Tuesday, February 21, 2017

Hinton, Lynne. The Order of Things (New York: St. Martin's Press, c2009) 225 p.
Andreas Jay Hackett loves being a librarian.

I love the system of numbers and titles, stacks of books all related by subject matter or fiction genre. I love knowing that if I learn the files, understand the rational method of where to put books on a shelf, that I can find any piece of literature in any library in any town in America. There's power in that kind of knowledge and I appreciate the magnitude of what I know. I love the Dewey decimal system with its classification rules and the simple ways to categorize. I love knowing that I am operating in the most widely used library classification system and that I can go anywhere and be an expert on how to find things. There is great comfort in that especially when I feel so lost from myself.
Even before I became a librarian, I felt at home in the quiet rooms surrounded by the bound pages of history and science, by the written biographies of explorers and adventurers.
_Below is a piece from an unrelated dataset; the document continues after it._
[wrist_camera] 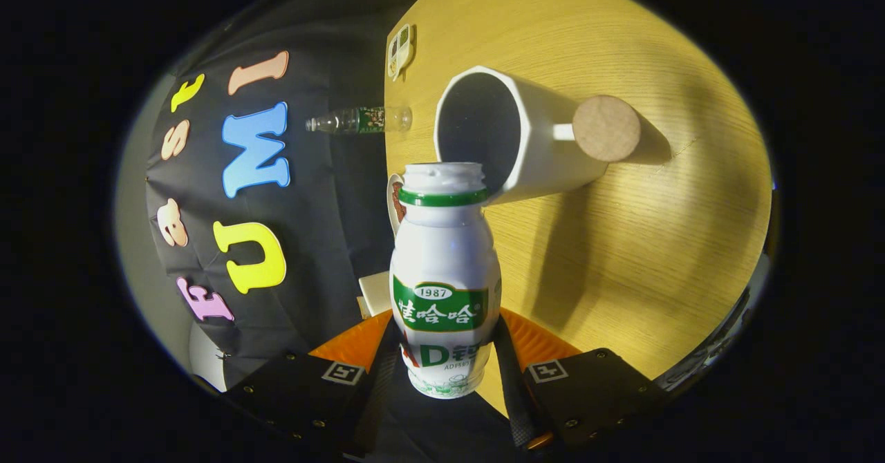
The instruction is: Take the bottle from table, then pour the juice into the cup, finally place the bottle on the coaster
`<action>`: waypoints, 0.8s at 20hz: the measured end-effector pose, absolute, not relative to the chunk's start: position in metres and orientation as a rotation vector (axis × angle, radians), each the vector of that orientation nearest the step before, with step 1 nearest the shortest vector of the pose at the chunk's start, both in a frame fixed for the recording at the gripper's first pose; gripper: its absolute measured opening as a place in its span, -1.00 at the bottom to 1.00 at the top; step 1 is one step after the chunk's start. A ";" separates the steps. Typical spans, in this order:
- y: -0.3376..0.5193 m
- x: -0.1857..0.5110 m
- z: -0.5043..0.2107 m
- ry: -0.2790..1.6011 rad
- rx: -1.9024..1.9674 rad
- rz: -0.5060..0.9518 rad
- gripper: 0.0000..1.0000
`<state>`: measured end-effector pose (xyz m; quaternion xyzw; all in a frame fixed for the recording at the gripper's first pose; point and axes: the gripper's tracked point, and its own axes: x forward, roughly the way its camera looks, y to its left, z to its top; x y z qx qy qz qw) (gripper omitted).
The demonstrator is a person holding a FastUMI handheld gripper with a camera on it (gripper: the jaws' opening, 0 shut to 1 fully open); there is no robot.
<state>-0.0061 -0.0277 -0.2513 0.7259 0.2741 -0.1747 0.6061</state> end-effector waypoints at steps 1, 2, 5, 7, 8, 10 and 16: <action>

I have always loved the smell of leather bindings, the feel of paper between a finger and thumb, the crinkle of the page as it turns, the easy way life falls open from a book. As a child if I was missing, my mother always knew where to find me. I was always in the library. Later, as an adult, once I unlocked the secrets in the library and gained the knowledge that I can find any answer somebody needs, I felt a great pride in my work. After all, I have a real gift for reference work and I'm confident that everybody I work with would agree with that statement.
“Go ask Andy,” the other librarians would say to the researching student. “She'll know.” And they were right. I usually did. (p. 37-38).


And then Andy checked herself into a psychiatric hospital.